A Buswell Bite on “Unbalanced Development”

[This is the first in a series of short “Buswell Bites” I hope to post in time. This first “bite” comes from J. Oliver Buswell’s 1926 address to Wheaton College upon his inauguration as president there. Comments very welcome.]

“In the lives of many individuals, the process of maturing in Christian thinking ceases when the young person goes away to college. Many a man or woman is wonderfully matured in other respects to the neglect of intelligent study of Christian truths. The persons in question have not come to the point of breaking with their historical faith until years after they ceased to grow spiritually. Through neglect their spiritual life does not keep pace with their intellectual life in other fields. Gradually they find that they are out of sympathy with what they once believed. Their childhood notions of the content of the Christian faith are no more suited to their state of maturity than would be their childhood notions of physics or astronomy.
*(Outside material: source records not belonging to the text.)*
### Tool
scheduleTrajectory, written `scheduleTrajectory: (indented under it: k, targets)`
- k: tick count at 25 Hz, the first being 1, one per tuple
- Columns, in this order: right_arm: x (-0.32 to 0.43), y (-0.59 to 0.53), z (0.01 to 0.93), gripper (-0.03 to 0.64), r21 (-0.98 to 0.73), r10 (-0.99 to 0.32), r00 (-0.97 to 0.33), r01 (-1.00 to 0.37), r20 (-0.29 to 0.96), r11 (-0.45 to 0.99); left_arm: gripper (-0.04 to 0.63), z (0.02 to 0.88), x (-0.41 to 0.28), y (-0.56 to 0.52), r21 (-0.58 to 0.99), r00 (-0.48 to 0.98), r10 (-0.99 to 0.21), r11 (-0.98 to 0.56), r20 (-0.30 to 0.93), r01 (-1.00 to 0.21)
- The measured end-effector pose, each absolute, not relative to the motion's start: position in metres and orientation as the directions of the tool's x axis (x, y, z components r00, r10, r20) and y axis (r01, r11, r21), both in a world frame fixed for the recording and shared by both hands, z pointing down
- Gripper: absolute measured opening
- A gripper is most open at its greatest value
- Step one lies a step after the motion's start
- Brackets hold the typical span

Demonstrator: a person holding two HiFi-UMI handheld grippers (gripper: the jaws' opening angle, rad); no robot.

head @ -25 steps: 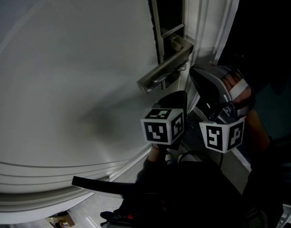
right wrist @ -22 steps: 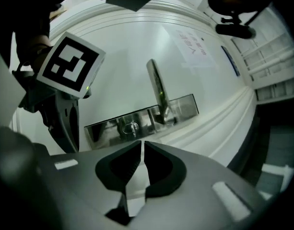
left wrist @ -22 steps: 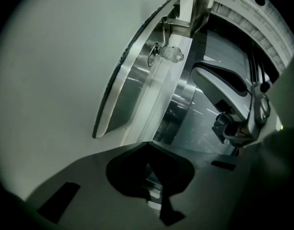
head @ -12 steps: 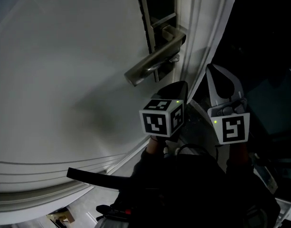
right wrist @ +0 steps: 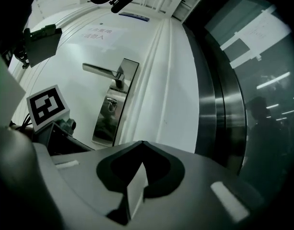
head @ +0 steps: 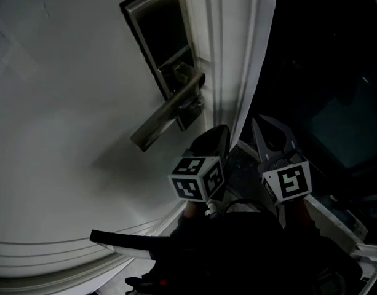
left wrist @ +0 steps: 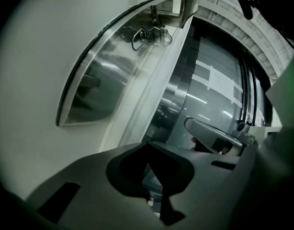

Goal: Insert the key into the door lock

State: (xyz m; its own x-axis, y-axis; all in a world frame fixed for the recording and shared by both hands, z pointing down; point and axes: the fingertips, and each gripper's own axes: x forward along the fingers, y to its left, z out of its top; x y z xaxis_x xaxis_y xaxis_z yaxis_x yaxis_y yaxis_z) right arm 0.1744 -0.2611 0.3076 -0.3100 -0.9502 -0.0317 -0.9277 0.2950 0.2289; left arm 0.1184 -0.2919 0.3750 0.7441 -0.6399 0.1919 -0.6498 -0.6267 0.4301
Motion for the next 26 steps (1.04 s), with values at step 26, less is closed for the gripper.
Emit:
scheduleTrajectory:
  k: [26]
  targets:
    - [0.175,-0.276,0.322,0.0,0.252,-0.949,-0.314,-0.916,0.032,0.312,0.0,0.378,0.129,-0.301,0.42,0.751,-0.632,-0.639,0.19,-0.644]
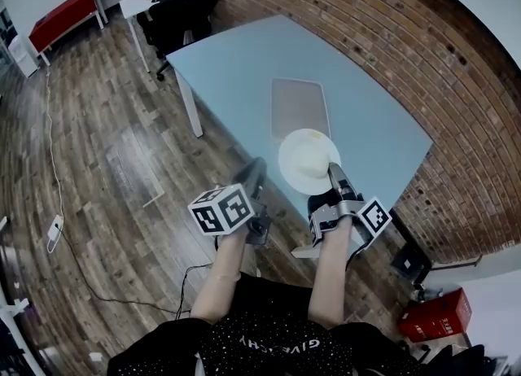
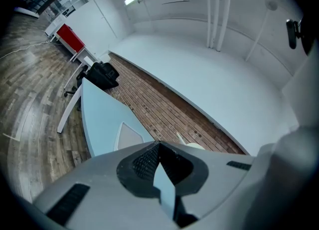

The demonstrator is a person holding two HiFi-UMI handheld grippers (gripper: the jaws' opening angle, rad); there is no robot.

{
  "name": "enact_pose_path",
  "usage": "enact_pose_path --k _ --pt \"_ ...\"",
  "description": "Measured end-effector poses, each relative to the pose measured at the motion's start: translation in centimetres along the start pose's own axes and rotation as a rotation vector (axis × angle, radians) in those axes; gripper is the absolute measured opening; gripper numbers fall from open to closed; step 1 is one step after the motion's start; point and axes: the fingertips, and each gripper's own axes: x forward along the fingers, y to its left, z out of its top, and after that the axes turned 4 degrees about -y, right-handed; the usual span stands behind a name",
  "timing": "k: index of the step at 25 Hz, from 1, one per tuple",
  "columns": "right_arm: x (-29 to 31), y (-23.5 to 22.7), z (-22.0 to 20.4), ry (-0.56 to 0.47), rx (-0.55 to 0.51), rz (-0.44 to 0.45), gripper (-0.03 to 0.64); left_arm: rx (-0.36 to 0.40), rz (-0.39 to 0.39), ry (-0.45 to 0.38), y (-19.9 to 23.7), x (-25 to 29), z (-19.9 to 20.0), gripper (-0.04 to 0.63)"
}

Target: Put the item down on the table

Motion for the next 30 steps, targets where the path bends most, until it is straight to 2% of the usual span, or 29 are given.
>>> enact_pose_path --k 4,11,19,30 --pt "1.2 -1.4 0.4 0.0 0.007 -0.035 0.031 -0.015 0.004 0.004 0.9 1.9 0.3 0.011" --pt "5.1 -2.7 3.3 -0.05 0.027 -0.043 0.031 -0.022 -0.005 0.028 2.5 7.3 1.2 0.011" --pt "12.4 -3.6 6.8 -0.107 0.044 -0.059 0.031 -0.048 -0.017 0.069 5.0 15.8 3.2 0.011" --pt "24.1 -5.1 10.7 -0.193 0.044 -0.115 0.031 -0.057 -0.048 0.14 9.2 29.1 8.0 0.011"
They then begin to feel that historical Christianity is tolerably suited to persons who live the life of by-gone generations, but not at all necessary for the life of educated persons today. The result of this process is that many men, learned and competent in their own fields of knowledge are hostile to what they think conservative Christian people believe. I have talked intimately with such men, read their books, listened to their lectures. I stand to testify that many of them do not really attack the mature thoughts of such leading conservative thinkers as Orr, Warfield, Machen, Gray, Torrey, and the late president of this college. They set up their inadequate boyhood notions of Christian doctrine as men of straw, and then procede [sic] to knock them down.”